What this task involves => Using the entries that follow, collect the lines where the word "black" appears.

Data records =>
◆ ◆ ◆ ◆
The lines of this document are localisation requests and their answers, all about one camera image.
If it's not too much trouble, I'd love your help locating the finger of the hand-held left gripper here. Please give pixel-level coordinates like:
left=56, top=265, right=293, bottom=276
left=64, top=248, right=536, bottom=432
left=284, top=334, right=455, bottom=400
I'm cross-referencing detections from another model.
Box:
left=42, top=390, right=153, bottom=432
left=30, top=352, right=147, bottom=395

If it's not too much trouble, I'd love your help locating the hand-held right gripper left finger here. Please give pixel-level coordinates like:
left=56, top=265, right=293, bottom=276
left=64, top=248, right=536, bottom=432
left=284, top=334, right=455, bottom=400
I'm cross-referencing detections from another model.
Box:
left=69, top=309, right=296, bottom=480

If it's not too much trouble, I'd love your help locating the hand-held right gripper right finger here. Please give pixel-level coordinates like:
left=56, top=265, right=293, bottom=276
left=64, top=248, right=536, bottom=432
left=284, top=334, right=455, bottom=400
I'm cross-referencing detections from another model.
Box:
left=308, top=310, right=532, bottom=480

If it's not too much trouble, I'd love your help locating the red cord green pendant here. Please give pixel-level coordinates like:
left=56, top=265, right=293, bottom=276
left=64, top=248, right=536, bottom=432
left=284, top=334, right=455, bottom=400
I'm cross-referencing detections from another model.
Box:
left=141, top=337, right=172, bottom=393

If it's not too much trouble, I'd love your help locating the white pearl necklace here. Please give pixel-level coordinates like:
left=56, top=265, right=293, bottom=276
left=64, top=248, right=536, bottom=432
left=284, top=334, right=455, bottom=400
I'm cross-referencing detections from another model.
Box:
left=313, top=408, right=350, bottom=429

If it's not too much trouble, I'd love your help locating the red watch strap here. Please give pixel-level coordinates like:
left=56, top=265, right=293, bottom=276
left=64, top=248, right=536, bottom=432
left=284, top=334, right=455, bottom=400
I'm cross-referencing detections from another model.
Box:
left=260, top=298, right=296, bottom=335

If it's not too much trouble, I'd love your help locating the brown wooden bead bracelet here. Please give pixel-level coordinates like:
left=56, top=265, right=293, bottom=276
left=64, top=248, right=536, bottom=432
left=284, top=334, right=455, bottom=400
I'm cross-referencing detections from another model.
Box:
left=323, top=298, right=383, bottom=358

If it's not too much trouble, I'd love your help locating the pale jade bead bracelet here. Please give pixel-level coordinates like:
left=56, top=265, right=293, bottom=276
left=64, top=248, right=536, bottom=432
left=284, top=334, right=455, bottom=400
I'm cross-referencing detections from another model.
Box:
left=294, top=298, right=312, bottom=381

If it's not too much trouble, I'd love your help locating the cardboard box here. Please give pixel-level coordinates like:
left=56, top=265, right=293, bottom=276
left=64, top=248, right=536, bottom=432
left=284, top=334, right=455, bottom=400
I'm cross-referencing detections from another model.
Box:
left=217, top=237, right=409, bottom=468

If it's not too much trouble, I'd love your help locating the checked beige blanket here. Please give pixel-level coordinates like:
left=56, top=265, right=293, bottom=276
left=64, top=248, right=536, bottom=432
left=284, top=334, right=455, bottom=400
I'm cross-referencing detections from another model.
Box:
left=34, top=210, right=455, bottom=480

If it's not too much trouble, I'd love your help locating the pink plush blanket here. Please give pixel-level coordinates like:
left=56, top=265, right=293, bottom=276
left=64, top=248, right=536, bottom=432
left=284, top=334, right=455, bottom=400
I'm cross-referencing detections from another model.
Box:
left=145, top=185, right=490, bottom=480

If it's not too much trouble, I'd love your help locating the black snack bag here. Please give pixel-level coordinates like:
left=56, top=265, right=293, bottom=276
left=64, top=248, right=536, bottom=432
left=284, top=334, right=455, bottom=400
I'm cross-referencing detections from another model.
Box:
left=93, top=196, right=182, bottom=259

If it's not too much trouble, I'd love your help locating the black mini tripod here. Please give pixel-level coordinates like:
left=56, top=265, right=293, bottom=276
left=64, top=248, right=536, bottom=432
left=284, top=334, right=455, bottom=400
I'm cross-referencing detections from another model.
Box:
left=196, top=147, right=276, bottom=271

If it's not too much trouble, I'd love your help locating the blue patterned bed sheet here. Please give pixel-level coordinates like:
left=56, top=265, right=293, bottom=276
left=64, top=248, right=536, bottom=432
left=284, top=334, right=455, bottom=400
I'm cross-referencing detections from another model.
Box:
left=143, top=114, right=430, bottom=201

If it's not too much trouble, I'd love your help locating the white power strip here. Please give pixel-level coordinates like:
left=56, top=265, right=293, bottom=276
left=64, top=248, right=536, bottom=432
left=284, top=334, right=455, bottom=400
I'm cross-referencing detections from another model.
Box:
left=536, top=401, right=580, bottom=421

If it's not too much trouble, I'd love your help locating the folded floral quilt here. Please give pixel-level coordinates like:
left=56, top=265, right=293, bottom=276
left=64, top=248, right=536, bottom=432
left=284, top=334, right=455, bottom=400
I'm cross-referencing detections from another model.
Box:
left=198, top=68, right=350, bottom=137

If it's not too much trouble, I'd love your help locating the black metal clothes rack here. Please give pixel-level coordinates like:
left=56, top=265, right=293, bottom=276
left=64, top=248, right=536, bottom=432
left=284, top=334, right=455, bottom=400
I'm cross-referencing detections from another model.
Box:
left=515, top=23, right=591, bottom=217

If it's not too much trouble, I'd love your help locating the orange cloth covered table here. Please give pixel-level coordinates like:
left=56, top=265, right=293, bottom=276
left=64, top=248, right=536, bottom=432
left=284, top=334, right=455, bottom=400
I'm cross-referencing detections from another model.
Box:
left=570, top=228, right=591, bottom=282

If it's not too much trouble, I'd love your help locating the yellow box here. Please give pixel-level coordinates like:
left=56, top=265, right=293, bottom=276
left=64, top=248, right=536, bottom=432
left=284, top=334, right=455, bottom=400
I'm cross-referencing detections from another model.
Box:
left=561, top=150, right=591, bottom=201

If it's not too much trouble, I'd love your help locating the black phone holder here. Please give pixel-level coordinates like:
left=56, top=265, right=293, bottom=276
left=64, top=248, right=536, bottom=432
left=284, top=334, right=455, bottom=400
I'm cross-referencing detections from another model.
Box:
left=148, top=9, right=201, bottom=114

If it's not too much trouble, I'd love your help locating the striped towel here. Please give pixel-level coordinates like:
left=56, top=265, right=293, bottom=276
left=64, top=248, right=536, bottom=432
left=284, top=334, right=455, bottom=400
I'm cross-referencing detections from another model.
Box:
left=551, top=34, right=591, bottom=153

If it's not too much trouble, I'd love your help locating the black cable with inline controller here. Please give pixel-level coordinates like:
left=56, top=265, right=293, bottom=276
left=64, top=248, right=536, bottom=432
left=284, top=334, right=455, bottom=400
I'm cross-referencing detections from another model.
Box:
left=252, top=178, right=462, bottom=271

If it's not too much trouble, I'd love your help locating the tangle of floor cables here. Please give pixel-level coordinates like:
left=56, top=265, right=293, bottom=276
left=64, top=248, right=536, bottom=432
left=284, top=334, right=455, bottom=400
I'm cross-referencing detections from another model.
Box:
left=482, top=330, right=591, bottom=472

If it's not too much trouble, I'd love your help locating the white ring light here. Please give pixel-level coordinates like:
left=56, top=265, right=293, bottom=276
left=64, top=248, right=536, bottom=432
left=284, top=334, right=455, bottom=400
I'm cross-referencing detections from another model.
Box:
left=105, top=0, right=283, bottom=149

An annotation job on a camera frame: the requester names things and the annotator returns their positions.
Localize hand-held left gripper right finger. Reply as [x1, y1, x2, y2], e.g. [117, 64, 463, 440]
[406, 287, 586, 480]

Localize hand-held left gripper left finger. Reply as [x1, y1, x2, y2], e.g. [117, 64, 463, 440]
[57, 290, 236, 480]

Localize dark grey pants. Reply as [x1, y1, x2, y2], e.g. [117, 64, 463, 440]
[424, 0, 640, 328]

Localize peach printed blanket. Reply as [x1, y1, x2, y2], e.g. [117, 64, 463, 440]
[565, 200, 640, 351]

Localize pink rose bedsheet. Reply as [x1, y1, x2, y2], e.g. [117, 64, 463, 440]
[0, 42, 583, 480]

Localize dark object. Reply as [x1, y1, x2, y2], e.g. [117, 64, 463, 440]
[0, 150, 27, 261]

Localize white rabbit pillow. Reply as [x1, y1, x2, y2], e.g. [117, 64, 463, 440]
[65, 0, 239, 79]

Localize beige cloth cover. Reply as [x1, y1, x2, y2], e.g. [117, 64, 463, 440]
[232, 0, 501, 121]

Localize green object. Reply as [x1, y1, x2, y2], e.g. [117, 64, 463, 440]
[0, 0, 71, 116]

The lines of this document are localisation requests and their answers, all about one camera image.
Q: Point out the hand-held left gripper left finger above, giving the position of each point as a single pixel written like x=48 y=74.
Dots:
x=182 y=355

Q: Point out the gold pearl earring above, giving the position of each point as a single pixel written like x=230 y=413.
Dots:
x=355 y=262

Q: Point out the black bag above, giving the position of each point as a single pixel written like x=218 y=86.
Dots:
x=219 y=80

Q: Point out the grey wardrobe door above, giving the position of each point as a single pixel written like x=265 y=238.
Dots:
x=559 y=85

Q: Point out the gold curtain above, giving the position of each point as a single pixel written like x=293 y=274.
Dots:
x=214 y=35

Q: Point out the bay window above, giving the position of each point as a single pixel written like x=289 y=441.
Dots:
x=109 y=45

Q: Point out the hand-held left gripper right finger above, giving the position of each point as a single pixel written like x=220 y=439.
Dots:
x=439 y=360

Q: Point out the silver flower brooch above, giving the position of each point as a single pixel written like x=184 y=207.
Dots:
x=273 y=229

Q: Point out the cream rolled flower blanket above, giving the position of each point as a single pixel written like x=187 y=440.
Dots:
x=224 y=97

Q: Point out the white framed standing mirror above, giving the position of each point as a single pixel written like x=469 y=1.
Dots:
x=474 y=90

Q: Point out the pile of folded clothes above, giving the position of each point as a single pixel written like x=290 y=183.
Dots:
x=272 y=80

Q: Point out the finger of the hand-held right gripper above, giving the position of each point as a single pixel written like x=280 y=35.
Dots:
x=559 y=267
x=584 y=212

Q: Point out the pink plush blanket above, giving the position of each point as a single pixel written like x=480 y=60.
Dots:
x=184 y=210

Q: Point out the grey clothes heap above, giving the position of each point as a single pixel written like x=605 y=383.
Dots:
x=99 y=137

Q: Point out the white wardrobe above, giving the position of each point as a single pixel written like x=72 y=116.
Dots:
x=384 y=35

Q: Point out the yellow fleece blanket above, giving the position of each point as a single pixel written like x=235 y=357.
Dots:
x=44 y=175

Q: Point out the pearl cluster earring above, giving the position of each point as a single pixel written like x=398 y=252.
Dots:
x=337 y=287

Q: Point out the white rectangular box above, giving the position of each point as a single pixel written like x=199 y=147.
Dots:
◆ ◆ ◆ ◆
Task result =>
If it's not too much trouble, I'd love your help locating the black snack bag here. Please give pixel-level coordinates like:
If it's not too much trouble, I'd love your help locating the black mini tripod here. Please give pixel-level coordinates like:
If it's not too much trouble, I'd love your help locating the black metal clothes rack here. Please give pixel-level coordinates like:
If it's not too much trouble, I'd love your help locating the black phone holder here. Please give pixel-level coordinates like:
If it's not too much trouble, I'd love your help locating the black cable with inline controller here. Please give pixel-level coordinates like:
Q: Point out the black bag above, giving the position of each point as a single pixel written like x=218 y=86.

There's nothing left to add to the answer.